Content starts
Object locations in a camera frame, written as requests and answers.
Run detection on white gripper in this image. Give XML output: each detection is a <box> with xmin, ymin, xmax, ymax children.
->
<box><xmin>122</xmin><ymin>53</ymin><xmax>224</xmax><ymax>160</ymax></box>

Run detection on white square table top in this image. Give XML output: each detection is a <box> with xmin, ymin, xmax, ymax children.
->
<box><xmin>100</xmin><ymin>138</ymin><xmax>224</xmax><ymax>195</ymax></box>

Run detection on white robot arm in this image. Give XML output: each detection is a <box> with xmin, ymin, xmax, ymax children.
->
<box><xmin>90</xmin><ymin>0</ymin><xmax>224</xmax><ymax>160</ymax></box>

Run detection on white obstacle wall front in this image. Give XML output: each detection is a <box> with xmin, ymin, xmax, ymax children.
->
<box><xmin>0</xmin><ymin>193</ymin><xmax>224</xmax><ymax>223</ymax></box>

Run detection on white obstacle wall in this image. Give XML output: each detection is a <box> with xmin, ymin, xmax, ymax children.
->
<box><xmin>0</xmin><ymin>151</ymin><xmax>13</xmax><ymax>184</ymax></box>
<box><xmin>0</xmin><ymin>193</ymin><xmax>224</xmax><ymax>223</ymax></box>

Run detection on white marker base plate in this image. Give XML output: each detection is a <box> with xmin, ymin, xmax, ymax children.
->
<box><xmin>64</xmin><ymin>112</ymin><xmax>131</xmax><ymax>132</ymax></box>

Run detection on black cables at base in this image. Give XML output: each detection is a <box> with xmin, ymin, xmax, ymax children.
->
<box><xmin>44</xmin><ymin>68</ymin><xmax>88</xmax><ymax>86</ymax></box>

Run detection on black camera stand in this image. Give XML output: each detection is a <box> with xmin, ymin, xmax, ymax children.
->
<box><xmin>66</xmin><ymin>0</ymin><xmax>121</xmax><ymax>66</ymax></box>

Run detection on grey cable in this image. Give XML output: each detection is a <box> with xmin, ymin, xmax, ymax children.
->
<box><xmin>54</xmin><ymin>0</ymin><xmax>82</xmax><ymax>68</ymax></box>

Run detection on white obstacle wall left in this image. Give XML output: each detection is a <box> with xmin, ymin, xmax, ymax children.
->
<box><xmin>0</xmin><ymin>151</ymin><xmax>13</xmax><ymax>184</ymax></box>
Content ends
TASK BRIEF | The expected output is the run of lines from the one holding "Run detection on white obstacle wall in" to the last line of the entries above, each reproduced character for character.

RESULT OF THE EXERCISE |
Run detection on white obstacle wall in this image. Give XML output: each detection is a <box> with xmin, ymin, xmax, ymax children.
->
<box><xmin>0</xmin><ymin>151</ymin><xmax>13</xmax><ymax>184</ymax></box>
<box><xmin>0</xmin><ymin>193</ymin><xmax>224</xmax><ymax>223</ymax></box>

Run detection on white marker base plate in this image. Give XML output: each detection is a <box> with xmin, ymin, xmax, ymax children.
->
<box><xmin>64</xmin><ymin>112</ymin><xmax>131</xmax><ymax>132</ymax></box>

Run detection on black cables at base in this image. Give XML output: each detection is a <box> with xmin, ymin, xmax, ymax children.
->
<box><xmin>44</xmin><ymin>68</ymin><xmax>88</xmax><ymax>86</ymax></box>

Run detection on black camera stand in this image. Give XML output: each detection is a <box> with xmin, ymin, xmax, ymax children.
->
<box><xmin>66</xmin><ymin>0</ymin><xmax>121</xmax><ymax>66</ymax></box>

Run detection on grey cable in this image. Give XML output: each detection is a <box> with xmin, ymin, xmax, ymax children.
->
<box><xmin>54</xmin><ymin>0</ymin><xmax>82</xmax><ymax>68</ymax></box>

Run detection on white obstacle wall left in this image. Give XML output: each detection is a <box> with xmin, ymin, xmax, ymax children.
->
<box><xmin>0</xmin><ymin>151</ymin><xmax>13</xmax><ymax>184</ymax></box>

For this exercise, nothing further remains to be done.